_Work instructions_
Find the word "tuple" in the data below and copy each line that holds it.

Available data section start

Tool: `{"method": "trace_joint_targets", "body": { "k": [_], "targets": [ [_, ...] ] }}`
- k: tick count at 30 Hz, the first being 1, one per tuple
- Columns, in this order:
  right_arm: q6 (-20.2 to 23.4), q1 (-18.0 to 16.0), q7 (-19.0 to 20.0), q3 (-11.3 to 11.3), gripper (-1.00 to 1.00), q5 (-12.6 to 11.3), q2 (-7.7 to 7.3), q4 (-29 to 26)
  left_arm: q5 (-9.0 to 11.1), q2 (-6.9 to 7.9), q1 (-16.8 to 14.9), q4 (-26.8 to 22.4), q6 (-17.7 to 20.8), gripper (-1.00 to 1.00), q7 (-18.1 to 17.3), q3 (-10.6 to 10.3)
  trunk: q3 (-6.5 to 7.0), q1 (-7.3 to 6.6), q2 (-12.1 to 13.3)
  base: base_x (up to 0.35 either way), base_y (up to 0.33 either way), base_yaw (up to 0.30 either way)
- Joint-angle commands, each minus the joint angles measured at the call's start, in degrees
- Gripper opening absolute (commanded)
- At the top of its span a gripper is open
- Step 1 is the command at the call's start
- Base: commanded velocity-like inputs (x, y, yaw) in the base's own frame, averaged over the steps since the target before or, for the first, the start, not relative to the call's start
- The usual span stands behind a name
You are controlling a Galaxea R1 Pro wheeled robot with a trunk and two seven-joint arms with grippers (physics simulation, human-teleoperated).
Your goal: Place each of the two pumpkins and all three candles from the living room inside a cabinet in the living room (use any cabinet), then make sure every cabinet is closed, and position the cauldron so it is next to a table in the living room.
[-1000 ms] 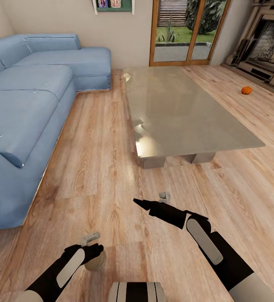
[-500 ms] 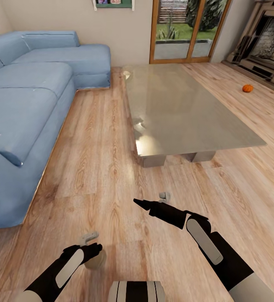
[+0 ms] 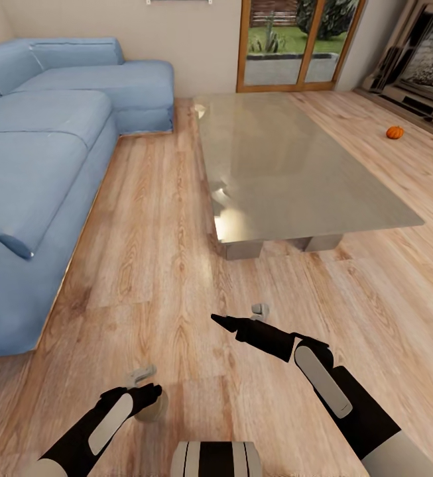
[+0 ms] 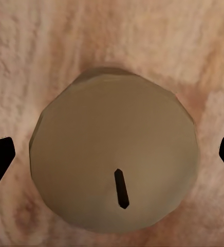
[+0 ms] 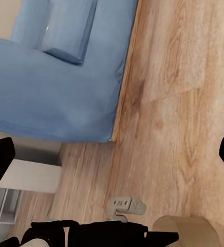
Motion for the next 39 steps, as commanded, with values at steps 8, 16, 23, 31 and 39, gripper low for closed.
{"method": "trace_joint_targets", "body": {
  "k": [8,16,23,31,39],
  "targets": [
    [0.2,0.0,-0.1,0.1,1.00,-0.4,-0.03,0.0,0.6,-0.02,0.0,0.0,0.0,1.00,0.6,-0.3,-1.60,0.17,-0.1,0.000,0.000,0.000],
    [0.2,0.0,-0.1,0.1,1.00,-0.4,-0.04,0.1,0.6,-0.11,0.0,0.0,0.0,1.00,0.6,-0.3,-1.60,0.17,-0.1,0.000,0.000,0.000],
    [0.2,0.0,-0.1,0.1,1.00,-0.4,-0.01,0.2,0.6,-0.11,0.0,0.0,0.0,1.00,0.5,-0.3,-1.60,0.17,-0.1,0.000,0.000,0.000],
    [0.2,0.0,-0.2,0.1,1.00,-0.3,-0.04,0.2,0.6,-0.11,0.0,0.0,0.0,1.00,0.5,-0.5,-1.60,0.17,-0.1,0.000,0.000,0.000],
    [0.1,0.0,-0.2,0.1,1.00,-0.4,-0.04,0.3,0.6,-0.11,0.0,0.0,0.0,1.00,0.5,-0.5,-2.26,0.24,-0.2,0.000,0.000,0.000]
  ]
}}
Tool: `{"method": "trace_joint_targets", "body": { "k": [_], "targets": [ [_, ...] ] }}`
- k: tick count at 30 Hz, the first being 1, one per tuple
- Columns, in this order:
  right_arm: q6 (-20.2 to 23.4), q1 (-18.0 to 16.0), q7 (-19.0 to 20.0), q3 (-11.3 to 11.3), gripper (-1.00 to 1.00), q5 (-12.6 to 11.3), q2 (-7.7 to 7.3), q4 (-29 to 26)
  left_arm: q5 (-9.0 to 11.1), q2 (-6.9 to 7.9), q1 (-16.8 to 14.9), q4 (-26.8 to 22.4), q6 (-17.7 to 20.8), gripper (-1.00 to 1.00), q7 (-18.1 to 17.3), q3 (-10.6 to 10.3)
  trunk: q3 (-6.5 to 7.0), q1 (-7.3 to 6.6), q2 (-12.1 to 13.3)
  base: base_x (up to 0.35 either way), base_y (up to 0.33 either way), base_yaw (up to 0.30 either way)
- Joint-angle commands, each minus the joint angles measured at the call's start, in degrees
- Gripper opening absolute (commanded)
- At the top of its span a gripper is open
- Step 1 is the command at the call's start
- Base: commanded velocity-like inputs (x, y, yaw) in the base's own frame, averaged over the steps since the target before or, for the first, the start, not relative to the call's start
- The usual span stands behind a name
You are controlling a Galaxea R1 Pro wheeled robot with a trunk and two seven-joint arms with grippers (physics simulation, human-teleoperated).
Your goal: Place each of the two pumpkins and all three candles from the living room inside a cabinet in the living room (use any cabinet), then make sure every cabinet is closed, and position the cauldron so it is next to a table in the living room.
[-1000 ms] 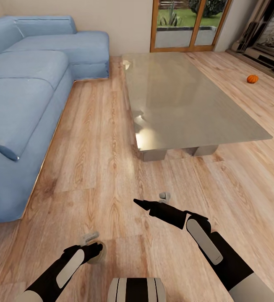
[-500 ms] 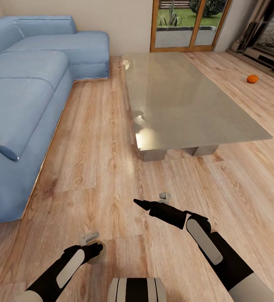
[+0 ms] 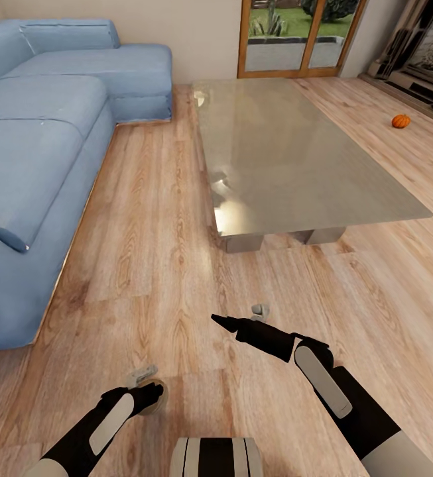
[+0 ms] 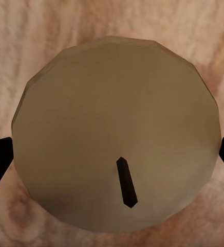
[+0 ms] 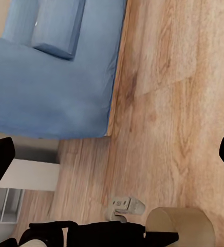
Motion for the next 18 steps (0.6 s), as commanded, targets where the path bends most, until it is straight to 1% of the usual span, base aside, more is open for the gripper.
{"method": "trace_joint_targets", "body": {
  "k": [1,8,10,18],
  "targets": [
    [0.2,0.0,0.0,0.1,1.00,-0.4,-0.04,0.0,0.0,0.10,0.0,-0.1,0.3,1.00,0.7,-0.3,-0.04,0.00,0.0,0.000,0.000,0.000],
    [0.2,0.0,0.0,0.1,1.00,-0.4,-0.02,0.0,0.0,0.10,0.0,-0.1,0.3,1.00,0.7,-0.3,-0.04,0.00,0.0,0.000,0.000,0.000],
    [0.2,0.0,0.0,0.1,1.00,-0.4,0.03,0.0,0.0,0.10,0.0,-0.1,0.3,1.00,0.7,-0.3,-0.49,0.05,0.0,0.000,0.000,0.000],
    [0.2,0.0,0.0,0.1,1.00,-0.4,0.05,0.0,0.0,0.10,0.0,-0.1,0.3,1.00,0.7,-0.3,-0.49,0.05,0.0,0.000,0.000,0.000]
  ]
}}
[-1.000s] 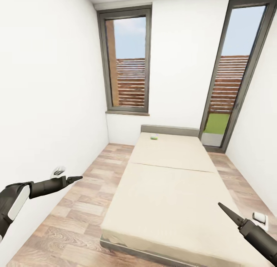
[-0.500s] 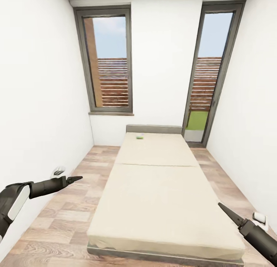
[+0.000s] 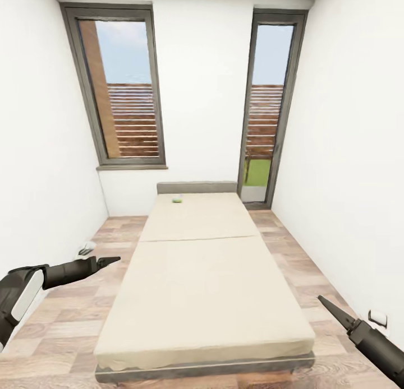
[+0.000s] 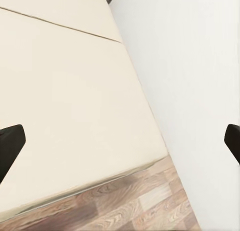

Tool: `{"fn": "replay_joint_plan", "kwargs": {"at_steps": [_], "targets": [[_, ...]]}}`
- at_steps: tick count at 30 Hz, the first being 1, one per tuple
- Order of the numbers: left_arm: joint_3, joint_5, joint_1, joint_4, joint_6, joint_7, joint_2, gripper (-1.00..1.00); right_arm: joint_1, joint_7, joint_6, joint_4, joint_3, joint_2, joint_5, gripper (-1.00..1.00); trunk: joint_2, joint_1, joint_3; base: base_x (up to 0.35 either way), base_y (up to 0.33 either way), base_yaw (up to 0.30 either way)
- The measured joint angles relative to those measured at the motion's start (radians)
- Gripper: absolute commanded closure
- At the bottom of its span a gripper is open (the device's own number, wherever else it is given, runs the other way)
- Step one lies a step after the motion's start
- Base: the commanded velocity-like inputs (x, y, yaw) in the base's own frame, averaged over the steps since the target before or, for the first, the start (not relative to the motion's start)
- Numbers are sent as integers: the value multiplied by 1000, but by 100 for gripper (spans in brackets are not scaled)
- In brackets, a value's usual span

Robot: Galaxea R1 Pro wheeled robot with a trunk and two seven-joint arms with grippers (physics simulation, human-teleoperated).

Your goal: Put all the toys in the child's room - the three board games (two on the bed and one on the table), the two jigsaw puzzles on the table, and the tennis ball on the table - inside the toy box on the table in the child's room.

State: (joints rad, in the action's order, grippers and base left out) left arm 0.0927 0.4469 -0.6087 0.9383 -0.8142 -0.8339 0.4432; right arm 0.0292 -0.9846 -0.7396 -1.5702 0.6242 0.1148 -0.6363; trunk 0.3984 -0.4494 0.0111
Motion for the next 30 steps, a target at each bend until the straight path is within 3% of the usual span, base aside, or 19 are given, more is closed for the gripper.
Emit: {"fn": "replay_joint_plan", "kwargs": {"at_steps": [11,30], "targets": [[0,-1,0,1,0,0,0,-100,0,1,0,5,0,0,1,-100,0,0,0,-6,-100,-280],[1,-2,0,1,-2,0,1,-100,-2,1,1,16,0,0,1,-100,0,0,0,0,258,-280]]}}
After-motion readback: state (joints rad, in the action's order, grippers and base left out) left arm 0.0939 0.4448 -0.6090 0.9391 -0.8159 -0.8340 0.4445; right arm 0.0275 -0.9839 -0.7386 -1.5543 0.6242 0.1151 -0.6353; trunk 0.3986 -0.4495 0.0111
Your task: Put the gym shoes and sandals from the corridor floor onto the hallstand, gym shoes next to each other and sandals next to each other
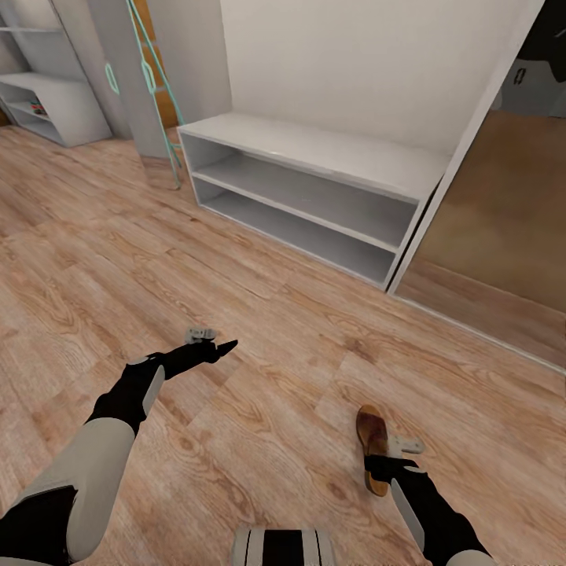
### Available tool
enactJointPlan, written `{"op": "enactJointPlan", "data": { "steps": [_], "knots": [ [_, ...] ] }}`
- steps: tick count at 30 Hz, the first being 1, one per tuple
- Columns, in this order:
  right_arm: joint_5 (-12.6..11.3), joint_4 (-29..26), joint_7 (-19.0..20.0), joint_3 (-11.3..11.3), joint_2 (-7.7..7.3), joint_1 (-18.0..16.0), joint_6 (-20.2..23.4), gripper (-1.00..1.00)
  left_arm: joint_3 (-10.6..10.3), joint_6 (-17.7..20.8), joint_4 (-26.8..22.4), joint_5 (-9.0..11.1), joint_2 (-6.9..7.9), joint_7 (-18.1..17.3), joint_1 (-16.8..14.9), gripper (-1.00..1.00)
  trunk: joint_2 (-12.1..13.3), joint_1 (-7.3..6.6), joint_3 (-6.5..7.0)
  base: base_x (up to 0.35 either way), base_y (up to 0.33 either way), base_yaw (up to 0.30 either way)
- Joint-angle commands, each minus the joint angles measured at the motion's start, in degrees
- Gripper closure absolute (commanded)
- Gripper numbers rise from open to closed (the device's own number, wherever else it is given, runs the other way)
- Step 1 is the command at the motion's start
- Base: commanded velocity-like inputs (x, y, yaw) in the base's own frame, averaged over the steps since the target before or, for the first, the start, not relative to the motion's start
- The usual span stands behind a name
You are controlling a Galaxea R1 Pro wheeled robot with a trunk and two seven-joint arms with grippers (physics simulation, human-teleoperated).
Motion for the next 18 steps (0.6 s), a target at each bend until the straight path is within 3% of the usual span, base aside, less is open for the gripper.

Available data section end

_Output for this exercise_
- k: tick count at 30 Hz, the first being 1, one per tuple
- k: tick count at 30 Hz, the first being 1, one per tuple
- at_steps: tick count at 30 Hz, the first being 1, one per tuple
- steps: tick count at 30 Hz, the first being 1, one per tuple

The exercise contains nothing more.